BRIEF: Report all lines of the data below that hold the word "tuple".

PROVIDED DATA:
=== Begin Enclosure ===
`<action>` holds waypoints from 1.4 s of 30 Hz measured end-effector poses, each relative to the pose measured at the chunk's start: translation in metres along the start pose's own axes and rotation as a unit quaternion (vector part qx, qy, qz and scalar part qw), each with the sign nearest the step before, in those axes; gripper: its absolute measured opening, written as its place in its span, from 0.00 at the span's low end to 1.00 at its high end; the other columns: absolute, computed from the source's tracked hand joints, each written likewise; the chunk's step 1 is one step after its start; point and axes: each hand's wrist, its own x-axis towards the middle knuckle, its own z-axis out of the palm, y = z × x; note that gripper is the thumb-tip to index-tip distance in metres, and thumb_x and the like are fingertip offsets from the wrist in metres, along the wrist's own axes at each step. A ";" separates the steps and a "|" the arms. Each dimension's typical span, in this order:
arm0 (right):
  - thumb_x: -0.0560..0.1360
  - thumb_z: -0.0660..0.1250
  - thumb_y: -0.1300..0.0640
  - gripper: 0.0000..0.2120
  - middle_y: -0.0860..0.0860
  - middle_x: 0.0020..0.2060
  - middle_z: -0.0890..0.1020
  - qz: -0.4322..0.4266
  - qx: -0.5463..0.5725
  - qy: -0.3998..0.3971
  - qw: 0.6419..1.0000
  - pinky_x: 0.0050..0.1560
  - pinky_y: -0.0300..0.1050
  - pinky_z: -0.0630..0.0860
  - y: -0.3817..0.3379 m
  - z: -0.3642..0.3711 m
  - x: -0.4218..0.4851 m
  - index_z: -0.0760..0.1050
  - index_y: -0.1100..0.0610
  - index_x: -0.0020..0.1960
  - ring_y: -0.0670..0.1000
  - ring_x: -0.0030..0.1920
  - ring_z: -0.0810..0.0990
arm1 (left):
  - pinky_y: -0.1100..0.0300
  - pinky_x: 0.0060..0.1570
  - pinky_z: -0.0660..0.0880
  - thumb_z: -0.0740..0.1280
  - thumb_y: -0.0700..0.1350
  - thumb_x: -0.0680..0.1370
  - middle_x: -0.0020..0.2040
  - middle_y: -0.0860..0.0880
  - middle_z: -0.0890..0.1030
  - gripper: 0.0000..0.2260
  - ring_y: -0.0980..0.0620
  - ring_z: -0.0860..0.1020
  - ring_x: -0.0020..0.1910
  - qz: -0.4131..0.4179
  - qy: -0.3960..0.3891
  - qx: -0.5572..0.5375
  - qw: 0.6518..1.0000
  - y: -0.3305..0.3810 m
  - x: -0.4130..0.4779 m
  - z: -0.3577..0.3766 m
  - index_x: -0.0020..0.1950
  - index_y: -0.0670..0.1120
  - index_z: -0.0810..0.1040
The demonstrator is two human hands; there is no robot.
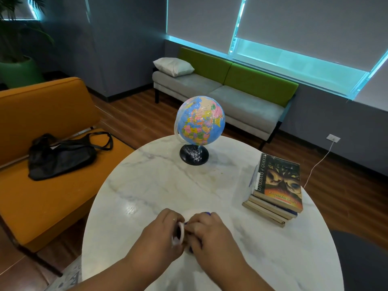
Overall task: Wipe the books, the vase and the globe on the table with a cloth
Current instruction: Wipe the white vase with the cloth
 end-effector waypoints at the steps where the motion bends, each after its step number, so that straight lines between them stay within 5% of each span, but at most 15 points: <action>1: 0.75 0.54 0.52 0.18 0.40 0.54 0.76 0.023 0.012 0.011 1.000 0.53 0.31 0.66 0.004 -0.003 0.005 0.80 0.48 0.56 0.45 0.53 0.67 | 0.68 0.41 0.70 0.69 0.49 0.70 0.48 0.62 0.69 0.14 0.56 0.75 0.44 0.016 -0.003 0.000 1.000 -0.001 0.000 0.001 0.55 0.53 0.74; 5: 0.77 0.60 0.59 0.14 0.40 0.56 0.75 0.128 0.033 0.030 0.991 0.58 0.26 0.63 0.027 -0.016 0.016 0.80 0.48 0.56 0.43 0.58 0.70 | 0.78 0.47 0.68 0.71 0.51 0.71 0.54 0.65 0.68 0.22 0.61 0.74 0.49 0.009 -0.018 -0.013 1.000 -0.001 0.000 0.003 0.63 0.56 0.69; 7: 0.77 0.61 0.60 0.14 0.39 0.55 0.76 0.147 0.048 0.025 0.988 0.60 0.29 0.66 0.032 -0.018 0.011 0.81 0.47 0.55 0.42 0.58 0.73 | 0.74 0.51 0.72 0.74 0.52 0.69 0.56 0.65 0.70 0.25 0.60 0.75 0.51 -0.052 -0.014 -0.048 0.997 0.000 0.001 0.000 0.62 0.58 0.68; 11: 0.77 0.63 0.61 0.13 0.35 0.51 0.74 0.173 0.063 0.054 0.981 0.55 0.23 0.63 0.037 -0.012 -0.002 0.80 0.46 0.54 0.41 0.57 0.73 | 0.69 0.39 0.74 0.76 0.51 0.67 0.45 0.58 0.79 0.15 0.60 0.78 0.43 -0.168 -0.011 -0.114 0.979 -0.001 0.003 -0.006 0.48 0.57 0.74; 15: 0.73 0.65 0.61 0.12 0.30 0.50 0.71 0.115 0.051 0.068 0.990 0.54 0.23 0.64 0.027 -0.001 -0.017 0.78 0.46 0.51 0.40 0.55 0.71 | 0.71 0.34 0.71 0.78 0.48 0.65 0.42 0.54 0.81 0.16 0.59 0.79 0.40 -0.216 -0.003 -0.154 0.964 -0.009 0.001 -0.003 0.46 0.54 0.76; 19: 0.71 0.60 0.52 0.10 0.36 0.47 0.78 -0.050 -0.021 0.038 0.998 0.40 0.29 0.70 0.005 0.008 -0.014 0.80 0.47 0.43 0.40 0.46 0.66 | 0.63 0.42 0.78 0.76 0.45 0.64 0.41 0.55 0.81 0.13 0.59 0.80 0.41 -0.174 0.009 -0.151 0.973 0.000 -0.001 0.000 0.43 0.55 0.76; 24: 0.77 0.59 0.57 0.14 0.39 0.54 0.75 0.088 0.032 0.051 0.994 0.52 0.23 0.61 0.023 -0.008 0.011 0.81 0.48 0.56 0.43 0.55 0.69 | 0.69 0.50 0.73 0.75 0.51 0.67 0.51 0.59 0.74 0.17 0.59 0.75 0.48 -0.048 -0.019 -0.046 0.998 0.001 -0.002 -0.001 0.52 0.56 0.73; 28: 0.78 0.62 0.57 0.13 0.38 0.54 0.72 0.218 0.068 0.081 0.970 0.54 0.22 0.60 0.043 -0.015 0.002 0.80 0.47 0.60 0.39 0.53 0.71 | 0.75 0.49 0.69 0.73 0.52 0.71 0.53 0.64 0.70 0.19 0.60 0.74 0.49 0.001 -0.023 -0.015 1.000 -0.005 -0.008 -0.003 0.56 0.59 0.68; 31: 0.76 0.64 0.57 0.13 0.36 0.52 0.72 0.144 0.053 0.080 0.985 0.54 0.22 0.63 0.027 -0.002 -0.014 0.81 0.50 0.57 0.41 0.54 0.72 | 0.72 0.48 0.71 0.72 0.54 0.70 0.51 0.67 0.69 0.20 0.64 0.73 0.48 0.013 -0.019 -0.017 1.000 -0.011 -0.012 0.000 0.55 0.62 0.66; 35: 0.73 0.59 0.52 0.15 0.40 0.52 0.76 -0.012 -0.018 -0.004 1.000 0.48 0.37 0.72 -0.001 0.001 -0.007 0.81 0.48 0.54 0.47 0.51 0.71 | 0.68 0.43 0.72 0.65 0.57 0.69 0.49 0.63 0.70 0.14 0.61 0.74 0.45 0.053 -0.003 -0.015 0.998 -0.015 -0.011 0.004 0.53 0.61 0.68; 37: 0.75 0.54 0.50 0.19 0.41 0.55 0.75 0.019 -0.014 -0.007 1.000 0.52 0.34 0.69 0.001 -0.005 0.004 0.80 0.48 0.57 0.47 0.55 0.68 | 0.68 0.43 0.72 0.65 0.56 0.70 0.51 0.64 0.70 0.14 0.61 0.74 0.46 0.067 -0.014 -0.011 0.998 -0.014 -0.009 0.004 0.53 0.61 0.68; 42: 0.79 0.61 0.58 0.13 0.36 0.53 0.72 0.132 0.056 0.028 0.989 0.52 0.21 0.62 0.023 -0.015 0.011 0.80 0.47 0.57 0.41 0.58 0.70 | 0.70 0.50 0.74 0.72 0.53 0.69 0.54 0.66 0.70 0.20 0.65 0.73 0.52 0.002 0.001 -0.059 0.998 -0.015 -0.006 0.005 0.58 0.61 0.68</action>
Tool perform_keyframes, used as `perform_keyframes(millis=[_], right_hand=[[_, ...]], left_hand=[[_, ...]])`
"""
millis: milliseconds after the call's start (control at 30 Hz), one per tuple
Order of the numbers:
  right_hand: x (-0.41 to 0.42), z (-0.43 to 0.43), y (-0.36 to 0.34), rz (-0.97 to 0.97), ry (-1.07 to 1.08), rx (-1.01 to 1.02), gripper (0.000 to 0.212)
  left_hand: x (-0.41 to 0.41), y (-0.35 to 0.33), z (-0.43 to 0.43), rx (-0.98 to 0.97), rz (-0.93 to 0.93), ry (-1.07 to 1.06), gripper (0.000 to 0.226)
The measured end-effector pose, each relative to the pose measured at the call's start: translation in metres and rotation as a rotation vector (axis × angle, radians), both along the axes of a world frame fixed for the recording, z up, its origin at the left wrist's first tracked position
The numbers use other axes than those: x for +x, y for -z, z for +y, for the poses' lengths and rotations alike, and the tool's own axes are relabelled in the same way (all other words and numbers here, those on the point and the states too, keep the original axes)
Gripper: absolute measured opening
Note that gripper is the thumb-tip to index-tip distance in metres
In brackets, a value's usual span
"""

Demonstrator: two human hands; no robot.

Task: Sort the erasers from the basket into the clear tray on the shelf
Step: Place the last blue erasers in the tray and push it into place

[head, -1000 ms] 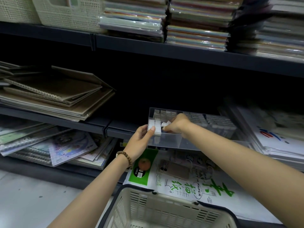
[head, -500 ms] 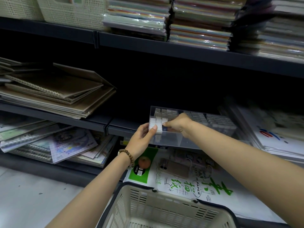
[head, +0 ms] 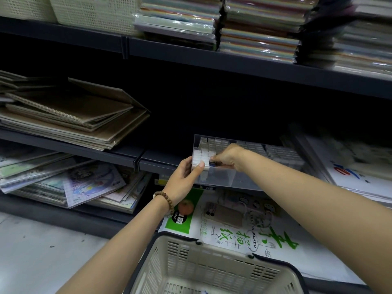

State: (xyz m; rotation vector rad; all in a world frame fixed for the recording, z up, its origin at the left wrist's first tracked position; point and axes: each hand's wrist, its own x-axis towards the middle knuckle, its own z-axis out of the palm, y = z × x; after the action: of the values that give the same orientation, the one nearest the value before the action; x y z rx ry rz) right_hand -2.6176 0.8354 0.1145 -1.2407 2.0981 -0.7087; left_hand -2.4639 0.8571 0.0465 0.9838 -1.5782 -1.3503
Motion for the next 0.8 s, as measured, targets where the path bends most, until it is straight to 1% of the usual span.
perform_keyframes(millis=[67, 167, 233, 333, 400, 467, 533, 600, 667, 733, 800], right_hand=[[-0.001, -0.001, 0.002, -0.018, -0.038, 0.002, 0.049], [-0.002, 0.004, -0.005, -0.184, -0.060, -0.013, 0.039], [-0.008, 0.016, -0.014, -0.243, -0.097, -0.065, 0.041], [-0.020, 0.043, -0.027, -0.298, -0.214, -0.155, 0.045], [-0.029, 0.067, -0.031, -0.389, -0.281, -0.205, 0.039], [-0.038, 0.094, -0.023, -0.549, -0.319, -0.194, 0.030], [-0.046, 0.118, 0.003, -0.709, -0.310, -0.104, 0.022], [-0.052, 0.141, 0.050, -0.775, -0.258, 0.025, 0.017], [-0.055, 0.165, 0.107, -0.752, -0.168, 0.176, 0.018], [-0.057, 0.190, 0.167, -0.673, -0.104, 0.354, 0.020], [-0.061, 0.215, 0.221, -0.557, -0.088, 0.523, 0.012]], left_hand=[[0.001, 0.000, 0.001, -0.003, -0.009, -0.001, 0.058], [0.006, 0.000, 0.006, -0.010, -0.010, 0.000, 0.046], [0.011, -0.001, 0.012, -0.024, -0.033, 0.012, 0.049], [0.022, 0.002, 0.026, -0.052, -0.115, 0.010, 0.058], [0.029, 0.010, 0.040, -0.062, -0.172, 0.016, 0.066], [0.036, 0.022, 0.057, -0.051, -0.243, 0.047, 0.064], [0.039, 0.042, 0.074, 0.001, -0.324, 0.116, 0.055], [0.039, 0.071, 0.091, 0.080, -0.443, 0.216, 0.049], [0.038, 0.103, 0.108, 0.185, -0.570, 0.327, 0.044], [0.036, 0.136, 0.125, 0.268, -0.733, 0.425, 0.041], [0.034, 0.170, 0.139, 0.348, -0.881, 0.511, 0.041]])
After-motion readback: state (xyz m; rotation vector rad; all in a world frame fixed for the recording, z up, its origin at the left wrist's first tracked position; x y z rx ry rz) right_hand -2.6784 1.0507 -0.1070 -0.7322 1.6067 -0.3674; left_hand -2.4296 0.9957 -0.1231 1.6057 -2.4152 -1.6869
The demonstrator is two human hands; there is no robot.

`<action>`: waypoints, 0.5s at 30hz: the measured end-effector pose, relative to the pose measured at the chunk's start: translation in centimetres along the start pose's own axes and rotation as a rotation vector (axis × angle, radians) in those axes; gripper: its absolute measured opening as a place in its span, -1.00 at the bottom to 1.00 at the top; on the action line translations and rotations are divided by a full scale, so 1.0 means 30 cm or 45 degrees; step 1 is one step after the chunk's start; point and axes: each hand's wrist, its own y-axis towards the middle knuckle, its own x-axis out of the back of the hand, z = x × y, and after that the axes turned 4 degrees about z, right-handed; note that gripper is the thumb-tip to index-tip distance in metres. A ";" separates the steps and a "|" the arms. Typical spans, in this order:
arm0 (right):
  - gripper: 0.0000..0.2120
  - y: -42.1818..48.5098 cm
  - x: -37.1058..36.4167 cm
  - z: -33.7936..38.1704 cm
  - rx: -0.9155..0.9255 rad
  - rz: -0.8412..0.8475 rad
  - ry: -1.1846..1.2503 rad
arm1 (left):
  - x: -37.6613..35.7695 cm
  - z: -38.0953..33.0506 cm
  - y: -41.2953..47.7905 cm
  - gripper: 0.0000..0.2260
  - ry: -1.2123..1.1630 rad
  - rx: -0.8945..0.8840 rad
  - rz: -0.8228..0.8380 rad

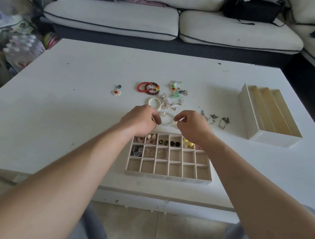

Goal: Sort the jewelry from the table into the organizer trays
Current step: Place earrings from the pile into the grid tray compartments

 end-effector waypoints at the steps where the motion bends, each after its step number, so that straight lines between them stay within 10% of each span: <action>1: -0.65 0.016 0.000 -0.003 -0.027 -0.016 0.025 | 0.003 -0.002 0.021 -0.77 -0.018 0.009 -0.014; 15: -0.59 0.228 0.103 -0.119 -0.136 -0.067 0.074 | -0.103 -0.101 0.320 -0.82 0.174 -0.067 -0.397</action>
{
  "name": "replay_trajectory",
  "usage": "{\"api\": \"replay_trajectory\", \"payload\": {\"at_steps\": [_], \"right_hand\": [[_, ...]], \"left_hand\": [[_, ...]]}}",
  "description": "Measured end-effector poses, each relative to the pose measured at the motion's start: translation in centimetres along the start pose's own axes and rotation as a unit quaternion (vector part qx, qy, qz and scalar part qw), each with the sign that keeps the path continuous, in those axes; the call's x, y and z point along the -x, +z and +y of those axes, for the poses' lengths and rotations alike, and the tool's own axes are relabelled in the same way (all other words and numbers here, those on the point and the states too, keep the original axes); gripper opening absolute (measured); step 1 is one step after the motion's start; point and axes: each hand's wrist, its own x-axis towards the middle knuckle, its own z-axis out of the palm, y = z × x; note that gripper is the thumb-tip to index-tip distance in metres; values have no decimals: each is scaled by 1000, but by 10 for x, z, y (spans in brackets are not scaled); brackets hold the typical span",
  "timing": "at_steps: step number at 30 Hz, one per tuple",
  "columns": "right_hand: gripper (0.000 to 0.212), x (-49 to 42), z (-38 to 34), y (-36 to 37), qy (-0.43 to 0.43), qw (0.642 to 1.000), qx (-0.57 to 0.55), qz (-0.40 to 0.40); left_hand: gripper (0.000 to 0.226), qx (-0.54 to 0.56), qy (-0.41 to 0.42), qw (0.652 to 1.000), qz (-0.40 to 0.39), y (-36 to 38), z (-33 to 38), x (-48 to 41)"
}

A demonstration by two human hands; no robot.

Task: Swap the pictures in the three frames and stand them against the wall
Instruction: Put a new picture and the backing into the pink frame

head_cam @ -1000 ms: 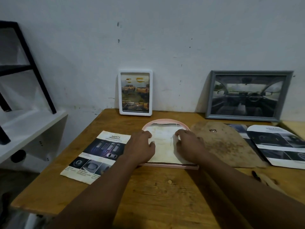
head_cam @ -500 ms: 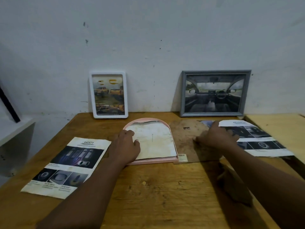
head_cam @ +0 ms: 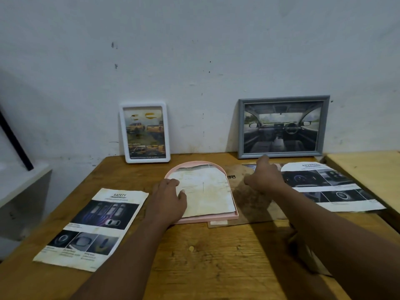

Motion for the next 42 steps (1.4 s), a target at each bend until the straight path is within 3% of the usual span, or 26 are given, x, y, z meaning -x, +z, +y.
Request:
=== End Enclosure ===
EXPECTED ANSWER:
millis: milliseconds after the call's start (control at 30 Hz), one per tuple
  "timing": "at_steps: step number at 30 Hz, one per tuple",

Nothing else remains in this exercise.